**What you need to do**.
Locate the string "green" in the records below. Copy every line where it occurs.

**Data to use**.
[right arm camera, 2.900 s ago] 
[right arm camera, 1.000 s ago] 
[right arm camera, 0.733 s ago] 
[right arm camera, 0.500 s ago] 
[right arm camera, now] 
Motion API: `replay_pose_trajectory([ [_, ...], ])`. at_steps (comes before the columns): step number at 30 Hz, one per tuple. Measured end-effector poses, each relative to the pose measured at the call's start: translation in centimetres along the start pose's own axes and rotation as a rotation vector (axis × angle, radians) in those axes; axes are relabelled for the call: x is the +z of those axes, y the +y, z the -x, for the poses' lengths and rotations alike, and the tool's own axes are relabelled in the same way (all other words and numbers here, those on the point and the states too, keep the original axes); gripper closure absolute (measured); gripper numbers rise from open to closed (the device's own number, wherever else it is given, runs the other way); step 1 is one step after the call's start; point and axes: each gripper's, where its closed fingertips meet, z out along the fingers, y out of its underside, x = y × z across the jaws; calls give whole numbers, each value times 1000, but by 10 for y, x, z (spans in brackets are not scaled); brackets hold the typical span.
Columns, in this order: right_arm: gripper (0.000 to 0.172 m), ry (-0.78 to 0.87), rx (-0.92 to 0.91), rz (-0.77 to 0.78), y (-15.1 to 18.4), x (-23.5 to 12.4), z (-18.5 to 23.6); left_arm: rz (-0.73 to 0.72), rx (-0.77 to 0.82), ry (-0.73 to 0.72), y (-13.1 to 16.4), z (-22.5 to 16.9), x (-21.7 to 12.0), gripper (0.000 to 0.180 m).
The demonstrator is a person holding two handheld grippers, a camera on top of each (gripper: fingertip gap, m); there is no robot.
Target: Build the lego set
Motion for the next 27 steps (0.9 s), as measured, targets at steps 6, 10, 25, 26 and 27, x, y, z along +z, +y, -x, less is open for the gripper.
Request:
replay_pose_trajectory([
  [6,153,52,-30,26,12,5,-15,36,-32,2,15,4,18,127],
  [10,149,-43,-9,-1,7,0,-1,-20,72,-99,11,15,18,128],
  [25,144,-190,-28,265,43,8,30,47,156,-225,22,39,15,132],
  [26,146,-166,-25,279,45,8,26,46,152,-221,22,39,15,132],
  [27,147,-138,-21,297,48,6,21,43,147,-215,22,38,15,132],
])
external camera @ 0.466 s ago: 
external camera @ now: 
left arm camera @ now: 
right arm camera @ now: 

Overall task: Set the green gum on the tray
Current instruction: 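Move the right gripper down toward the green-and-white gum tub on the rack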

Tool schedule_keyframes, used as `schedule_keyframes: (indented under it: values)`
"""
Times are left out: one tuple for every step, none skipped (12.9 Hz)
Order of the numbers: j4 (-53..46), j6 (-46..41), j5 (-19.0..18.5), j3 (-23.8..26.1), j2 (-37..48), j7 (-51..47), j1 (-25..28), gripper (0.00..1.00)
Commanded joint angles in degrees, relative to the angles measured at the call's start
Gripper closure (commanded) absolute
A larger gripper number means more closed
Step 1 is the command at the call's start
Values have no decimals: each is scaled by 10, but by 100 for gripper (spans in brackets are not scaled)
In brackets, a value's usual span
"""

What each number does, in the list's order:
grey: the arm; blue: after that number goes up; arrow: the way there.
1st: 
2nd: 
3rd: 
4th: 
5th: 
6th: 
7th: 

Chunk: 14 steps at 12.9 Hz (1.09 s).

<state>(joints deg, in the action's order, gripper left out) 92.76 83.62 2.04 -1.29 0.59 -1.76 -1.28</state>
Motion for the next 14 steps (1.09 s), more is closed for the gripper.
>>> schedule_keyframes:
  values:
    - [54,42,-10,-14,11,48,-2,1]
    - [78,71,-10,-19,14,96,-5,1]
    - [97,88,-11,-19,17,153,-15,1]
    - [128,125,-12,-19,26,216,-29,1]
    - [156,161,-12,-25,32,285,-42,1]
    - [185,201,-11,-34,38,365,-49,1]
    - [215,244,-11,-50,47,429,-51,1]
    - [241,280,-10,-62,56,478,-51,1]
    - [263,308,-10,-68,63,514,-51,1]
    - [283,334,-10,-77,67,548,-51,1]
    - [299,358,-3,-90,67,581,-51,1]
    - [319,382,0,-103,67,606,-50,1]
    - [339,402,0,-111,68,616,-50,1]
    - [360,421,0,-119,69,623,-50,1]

**Response for this exercise**.
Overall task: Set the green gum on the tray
Current instruction: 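Move the right gripper down toward the green-and-white gum tub on the rack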

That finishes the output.